GOAL OF THE EXERCISE —
Could you reproduce all of the entries below without a single change?

SOURCE INFORMATION —
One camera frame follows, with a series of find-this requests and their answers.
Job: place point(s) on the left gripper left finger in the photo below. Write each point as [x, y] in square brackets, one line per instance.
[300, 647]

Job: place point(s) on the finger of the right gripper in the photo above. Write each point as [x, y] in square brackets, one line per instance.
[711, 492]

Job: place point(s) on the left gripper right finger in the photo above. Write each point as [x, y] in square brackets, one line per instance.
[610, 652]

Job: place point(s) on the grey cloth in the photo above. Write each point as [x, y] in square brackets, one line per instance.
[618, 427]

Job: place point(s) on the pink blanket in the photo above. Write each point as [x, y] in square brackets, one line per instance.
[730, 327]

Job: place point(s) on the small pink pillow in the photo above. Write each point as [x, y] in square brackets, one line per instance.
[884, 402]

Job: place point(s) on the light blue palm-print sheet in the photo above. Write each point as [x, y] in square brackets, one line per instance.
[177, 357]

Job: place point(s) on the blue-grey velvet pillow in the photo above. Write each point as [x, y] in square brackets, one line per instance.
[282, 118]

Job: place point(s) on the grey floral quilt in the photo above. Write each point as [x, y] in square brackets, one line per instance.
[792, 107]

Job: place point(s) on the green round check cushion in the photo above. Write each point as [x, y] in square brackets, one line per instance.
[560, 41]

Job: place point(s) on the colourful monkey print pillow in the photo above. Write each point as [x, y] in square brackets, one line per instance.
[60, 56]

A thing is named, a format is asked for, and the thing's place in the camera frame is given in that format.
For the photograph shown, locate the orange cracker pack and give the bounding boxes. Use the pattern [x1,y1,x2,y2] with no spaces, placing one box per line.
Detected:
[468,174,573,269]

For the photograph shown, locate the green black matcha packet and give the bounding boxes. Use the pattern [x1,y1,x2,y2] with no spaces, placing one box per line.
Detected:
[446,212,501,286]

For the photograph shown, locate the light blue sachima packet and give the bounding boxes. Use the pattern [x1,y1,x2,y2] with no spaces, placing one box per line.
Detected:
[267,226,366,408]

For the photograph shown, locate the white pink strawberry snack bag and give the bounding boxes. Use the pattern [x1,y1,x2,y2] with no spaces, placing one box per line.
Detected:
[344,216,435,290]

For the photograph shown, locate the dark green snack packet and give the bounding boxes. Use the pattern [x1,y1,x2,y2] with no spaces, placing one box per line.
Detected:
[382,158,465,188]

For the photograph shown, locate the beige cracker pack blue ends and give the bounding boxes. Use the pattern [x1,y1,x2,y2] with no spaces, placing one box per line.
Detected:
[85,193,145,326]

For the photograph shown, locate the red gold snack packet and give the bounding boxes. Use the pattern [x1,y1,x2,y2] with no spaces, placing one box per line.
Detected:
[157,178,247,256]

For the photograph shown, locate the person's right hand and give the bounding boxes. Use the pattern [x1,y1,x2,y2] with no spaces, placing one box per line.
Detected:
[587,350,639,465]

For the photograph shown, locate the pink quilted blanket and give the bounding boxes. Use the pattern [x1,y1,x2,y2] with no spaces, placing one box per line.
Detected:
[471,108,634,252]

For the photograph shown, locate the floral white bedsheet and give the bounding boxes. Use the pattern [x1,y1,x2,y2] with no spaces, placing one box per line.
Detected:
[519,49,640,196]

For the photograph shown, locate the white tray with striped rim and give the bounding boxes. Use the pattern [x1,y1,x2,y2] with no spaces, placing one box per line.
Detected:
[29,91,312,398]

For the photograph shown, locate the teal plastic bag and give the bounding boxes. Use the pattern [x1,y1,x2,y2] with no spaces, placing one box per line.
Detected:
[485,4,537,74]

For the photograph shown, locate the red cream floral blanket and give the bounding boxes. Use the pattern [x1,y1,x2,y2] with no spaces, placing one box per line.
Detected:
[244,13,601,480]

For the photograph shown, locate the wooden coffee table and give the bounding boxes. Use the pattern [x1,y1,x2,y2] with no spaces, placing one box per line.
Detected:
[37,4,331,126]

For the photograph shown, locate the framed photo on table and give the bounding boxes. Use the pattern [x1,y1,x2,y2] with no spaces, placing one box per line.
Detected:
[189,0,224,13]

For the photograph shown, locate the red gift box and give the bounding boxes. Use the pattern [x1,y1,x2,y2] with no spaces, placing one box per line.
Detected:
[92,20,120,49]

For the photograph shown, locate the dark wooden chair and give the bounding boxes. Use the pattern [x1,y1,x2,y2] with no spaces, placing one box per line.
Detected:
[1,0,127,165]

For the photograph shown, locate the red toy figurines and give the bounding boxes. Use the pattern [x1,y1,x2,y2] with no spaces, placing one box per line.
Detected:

RESPONSE TO THE EXERCISE —
One camera frame follows, with a series of find-this requests and their answers.
Job: place point(s) on the left gripper left finger in the photo below. Write each point as [x, y] in square brackets, one line per instance.
[300, 647]

Job: place point(s) on the finger of the right gripper in the photo above. Write each point as [x, y] in square brackets, one line per instance.
[711, 492]

Job: place point(s) on the left gripper right finger in the photo above. Write each point as [x, y] in square brackets, one line per instance.
[610, 652]

Job: place point(s) on the grey cloth in the photo above. Write each point as [x, y] in square brackets, one line per instance.
[618, 427]

Job: place point(s) on the pink blanket in the photo above. Write each point as [x, y] in square brackets, one line per instance.
[730, 327]

Job: place point(s) on the small pink pillow in the photo above. Write each point as [x, y] in square brackets, one line per instance.
[884, 402]

Job: place point(s) on the light blue palm-print sheet in the photo above. Write each point as [x, y] in square brackets, one line per instance.
[177, 357]

Job: place point(s) on the blue-grey velvet pillow in the photo above. Write each point as [x, y] in square brackets, one line per instance.
[282, 118]

Job: place point(s) on the grey floral quilt in the photo above. Write each point as [x, y] in square brackets, one line per instance.
[792, 107]

Job: place point(s) on the green round check cushion in the photo above. Write each point as [x, y] in square brackets, one line per instance.
[560, 41]

Job: place point(s) on the colourful monkey print pillow in the photo above. Write each point as [x, y] in square brackets, one line per instance.
[60, 56]

A thing is named, a format is asked for, and the thing's place in the camera frame is given in that format.
For the photograph shown, locate the orange cracker pack and give the bounding boxes. Use the pattern [x1,y1,x2,y2] with no spaces, placing one box per line.
Detected:
[468,174,573,269]

For the photograph shown, locate the green black matcha packet and give the bounding boxes. Use the pattern [x1,y1,x2,y2] with no spaces, placing one box per line.
Detected:
[446,212,501,286]

For the photograph shown, locate the light blue sachima packet and give the bounding boxes. Use the pattern [x1,y1,x2,y2] with no spaces, placing one box per line.
Detected:
[267,226,366,408]

For the photograph shown, locate the white pink strawberry snack bag and give the bounding boxes. Use the pattern [x1,y1,x2,y2] with no spaces, placing one box per line.
Detected:
[344,216,435,290]

For the photograph shown, locate the dark green snack packet and give the bounding boxes. Use the pattern [x1,y1,x2,y2] with no spaces, placing one box per line.
Detected:
[382,158,465,188]

For the photograph shown, locate the beige cracker pack blue ends and give the bounding boxes. Use the pattern [x1,y1,x2,y2] with no spaces, placing one box per line.
Detected:
[85,193,145,326]

For the photograph shown, locate the red gold snack packet and give the bounding boxes. Use the pattern [x1,y1,x2,y2] with no spaces, placing one box per line.
Detected:
[157,178,247,256]

For the photograph shown, locate the person's right hand and give the bounding boxes. Use the pattern [x1,y1,x2,y2] with no spaces, placing one box per line.
Detected:
[587,350,639,465]

For the photograph shown, locate the pink quilted blanket and give the bounding boxes. Use the pattern [x1,y1,x2,y2] with no spaces, placing one box per line.
Detected:
[471,108,634,252]

For the photograph shown, locate the floral white bedsheet and give the bounding boxes. Use the pattern [x1,y1,x2,y2] with no spaces, placing one box per line.
Detected:
[519,49,640,196]

For the photograph shown, locate the white tray with striped rim and give the bounding boxes. Use the pattern [x1,y1,x2,y2] with no spaces, placing one box per line.
Detected:
[29,91,312,398]

For the photograph shown, locate the teal plastic bag and give the bounding boxes. Use the pattern [x1,y1,x2,y2] with no spaces, placing one box per line.
Detected:
[485,4,537,74]

For the photograph shown, locate the red cream floral blanket and give the bounding boxes. Use the pattern [x1,y1,x2,y2] with no spaces, placing one box per line.
Detected:
[244,13,601,480]

For the photograph shown, locate the wooden coffee table and give the bounding boxes. Use the pattern [x1,y1,x2,y2] with no spaces, placing one box per line.
Detected:
[37,4,331,126]

For the photograph shown, locate the framed photo on table and give the bounding boxes. Use the pattern [x1,y1,x2,y2] with no spaces, placing one box per line.
Detected:
[189,0,224,13]

For the photograph shown, locate the red gift box and give the bounding boxes. Use the pattern [x1,y1,x2,y2] with no spaces, placing one box per line.
Detected:
[92,20,120,49]

For the photograph shown, locate the dark wooden chair and give the bounding boxes. Use the pattern [x1,y1,x2,y2] with no spaces, placing one box per line.
Detected:
[1,0,127,165]

For the photograph shown, locate the red toy figurines and give the bounding boxes. Use the pattern [x1,y1,x2,y2] with no spaces, placing one box per line.
Detected:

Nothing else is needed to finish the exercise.